### Exercise
Output exactly the first line of the listing and each line after it, through the line that contains "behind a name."; add nothing else.

Data provided: Begin

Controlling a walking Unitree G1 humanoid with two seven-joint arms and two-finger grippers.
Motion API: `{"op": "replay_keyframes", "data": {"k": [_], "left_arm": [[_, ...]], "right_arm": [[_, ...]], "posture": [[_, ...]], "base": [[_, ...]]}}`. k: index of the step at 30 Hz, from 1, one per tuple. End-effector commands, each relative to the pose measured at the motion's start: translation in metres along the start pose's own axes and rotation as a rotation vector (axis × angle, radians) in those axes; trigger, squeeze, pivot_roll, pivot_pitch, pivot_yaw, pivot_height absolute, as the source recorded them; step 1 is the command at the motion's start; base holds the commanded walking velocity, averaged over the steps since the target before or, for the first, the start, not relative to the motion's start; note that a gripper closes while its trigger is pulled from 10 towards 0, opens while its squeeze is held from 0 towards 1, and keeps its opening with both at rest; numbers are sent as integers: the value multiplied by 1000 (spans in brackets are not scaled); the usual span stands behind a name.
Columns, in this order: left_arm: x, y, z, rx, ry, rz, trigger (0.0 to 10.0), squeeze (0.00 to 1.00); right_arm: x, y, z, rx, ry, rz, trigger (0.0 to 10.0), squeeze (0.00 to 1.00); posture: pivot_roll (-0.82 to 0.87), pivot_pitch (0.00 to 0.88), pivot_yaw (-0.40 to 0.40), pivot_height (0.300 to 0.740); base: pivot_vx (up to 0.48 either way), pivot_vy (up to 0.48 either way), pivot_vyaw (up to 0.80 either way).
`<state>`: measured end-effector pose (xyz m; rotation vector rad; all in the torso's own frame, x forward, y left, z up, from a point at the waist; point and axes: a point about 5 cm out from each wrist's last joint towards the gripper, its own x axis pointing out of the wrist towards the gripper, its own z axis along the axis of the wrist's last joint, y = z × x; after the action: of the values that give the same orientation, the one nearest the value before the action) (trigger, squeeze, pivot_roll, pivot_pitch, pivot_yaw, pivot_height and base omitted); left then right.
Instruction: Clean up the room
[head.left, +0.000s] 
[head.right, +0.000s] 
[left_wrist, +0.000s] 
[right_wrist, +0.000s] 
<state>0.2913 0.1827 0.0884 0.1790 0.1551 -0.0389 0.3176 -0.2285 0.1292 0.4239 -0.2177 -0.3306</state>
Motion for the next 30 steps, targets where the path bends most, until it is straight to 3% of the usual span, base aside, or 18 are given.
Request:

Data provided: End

### Solution to this exercise
Controlling a walking Unitree G1 humanoid with two seven-joint arms and two-finger grippers.
Motion API: `{"op": "replay_keyframes", "data": {"k": [_], "left_arm": [[_, ...]], "right_arm": [[_, ...]], "posture": [[_, ...]], "base": [[_, ...]]}}`. k: index of the step at 30 Hz, from 1, one per tuple. End-effector commands, each relative to the pose measured at the motion's start: translation in metres along the start pose's own axes and rotation as a rotation vector (axis × angle, radians) in those axes; trigger, squeeze, pivot_roll, pivot_pitch, pivot_yaw, pivot_height absolute, as the source recorded them; step 1 is the command at the motion's start; base holds the commanded walking velocity, averaged over the steps since the target before or, for the first, the start, not relative to the motion's start; note that a gripper closes while its trigger is pulled from 10 towards 0, opens while its squeeze is held from 0 towards 1, and keeps its opening with both at rest; numbers are sent as integers: the value multiplied by 1000 (spans in brackets are not scaled); the usual span stands behind a name.

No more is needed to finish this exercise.